Au Maroc, cette décision s’inscrit dans la continuité d’un secteur de l’offshoring en plein essor, qui attire régulièrement de grands groupes internationaux grâce à la disponibilité d’opérateurs francophones qualifiés et compétitifs. Elle devrait générer de nouvelles opportunités d’emplois et renforcer la position du Royaume comme hub régional pour les services externalisés.

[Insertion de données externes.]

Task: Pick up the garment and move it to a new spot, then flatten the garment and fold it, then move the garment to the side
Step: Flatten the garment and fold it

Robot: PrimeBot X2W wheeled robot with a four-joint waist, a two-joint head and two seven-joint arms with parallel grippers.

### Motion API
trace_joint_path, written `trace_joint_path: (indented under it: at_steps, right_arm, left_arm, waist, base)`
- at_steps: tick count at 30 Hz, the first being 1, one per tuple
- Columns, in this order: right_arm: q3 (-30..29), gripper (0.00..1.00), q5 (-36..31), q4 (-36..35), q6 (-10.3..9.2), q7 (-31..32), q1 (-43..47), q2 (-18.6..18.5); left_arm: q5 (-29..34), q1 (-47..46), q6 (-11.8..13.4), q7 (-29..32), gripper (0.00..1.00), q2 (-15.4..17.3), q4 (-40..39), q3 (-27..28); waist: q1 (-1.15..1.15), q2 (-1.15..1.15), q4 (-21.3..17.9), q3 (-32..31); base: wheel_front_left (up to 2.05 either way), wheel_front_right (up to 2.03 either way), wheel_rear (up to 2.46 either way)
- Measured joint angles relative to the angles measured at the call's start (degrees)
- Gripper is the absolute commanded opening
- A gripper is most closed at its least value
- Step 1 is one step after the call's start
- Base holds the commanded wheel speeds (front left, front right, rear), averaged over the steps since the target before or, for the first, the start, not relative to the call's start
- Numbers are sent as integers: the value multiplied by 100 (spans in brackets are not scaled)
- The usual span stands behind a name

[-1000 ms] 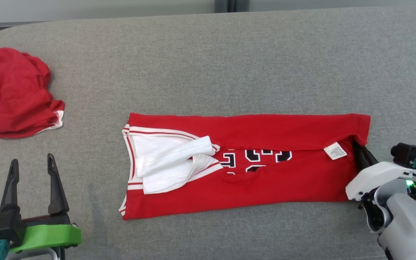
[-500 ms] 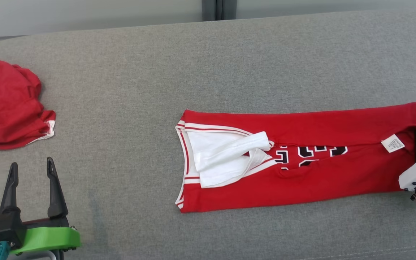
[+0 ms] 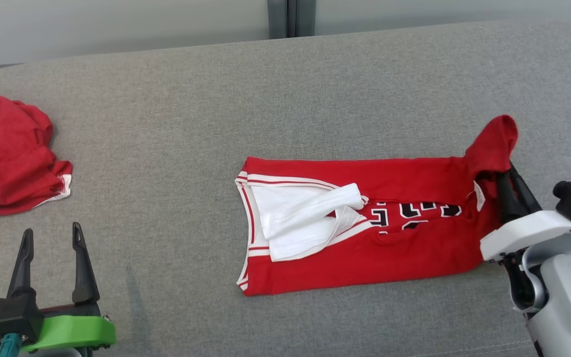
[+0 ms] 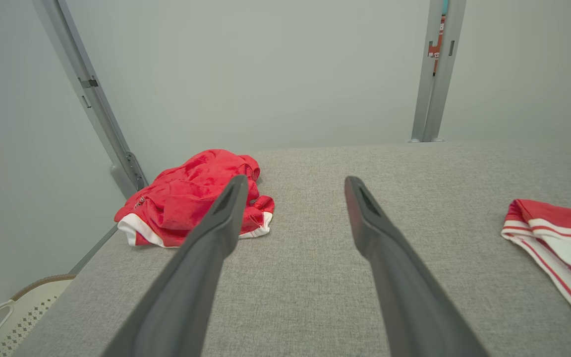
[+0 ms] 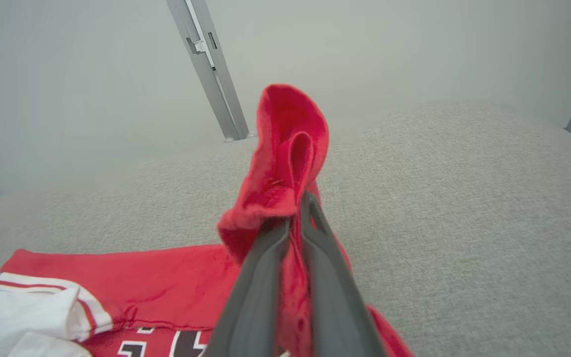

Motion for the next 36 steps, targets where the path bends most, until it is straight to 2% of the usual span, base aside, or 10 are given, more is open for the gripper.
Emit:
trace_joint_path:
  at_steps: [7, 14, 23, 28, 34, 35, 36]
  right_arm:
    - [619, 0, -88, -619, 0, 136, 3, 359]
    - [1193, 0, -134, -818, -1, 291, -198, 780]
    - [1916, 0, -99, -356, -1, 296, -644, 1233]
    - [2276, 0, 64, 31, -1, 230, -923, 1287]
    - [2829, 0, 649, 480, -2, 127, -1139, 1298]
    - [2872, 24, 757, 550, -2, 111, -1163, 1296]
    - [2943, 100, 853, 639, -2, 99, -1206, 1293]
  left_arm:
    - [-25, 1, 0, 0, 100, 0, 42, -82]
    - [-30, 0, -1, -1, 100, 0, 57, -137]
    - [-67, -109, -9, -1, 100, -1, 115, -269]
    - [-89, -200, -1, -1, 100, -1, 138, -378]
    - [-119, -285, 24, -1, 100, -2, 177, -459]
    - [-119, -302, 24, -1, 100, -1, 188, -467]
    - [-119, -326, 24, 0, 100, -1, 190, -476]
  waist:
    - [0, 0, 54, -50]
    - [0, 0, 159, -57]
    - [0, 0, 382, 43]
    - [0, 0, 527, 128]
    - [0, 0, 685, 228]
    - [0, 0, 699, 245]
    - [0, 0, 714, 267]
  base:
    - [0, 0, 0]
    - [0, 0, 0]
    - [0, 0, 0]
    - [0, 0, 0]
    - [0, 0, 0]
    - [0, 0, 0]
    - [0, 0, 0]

En Belgique, la nouvelle suscite en revanche de vives inquiétudes. IKANBI, qui employait 163 personnes sur le projet TotalEnergies, redoute des licenciements massifs. Le syndicat Setca évoque la possibilité de voir une centaine d’intérimaires perdre leur poste en premier lieu. Pour les représentants du personnel, il s’agit d’une décision « guidée uniquement par des considérations financières », au détriment de salariés expérimentés.
TotalEnergies assure toutefois qu’une phase de transition sera organisée entre octobre 2025 et mars 2026 afin de garantir la continuité du service et que certaines activités clients resteront gérées depuis la Belgique.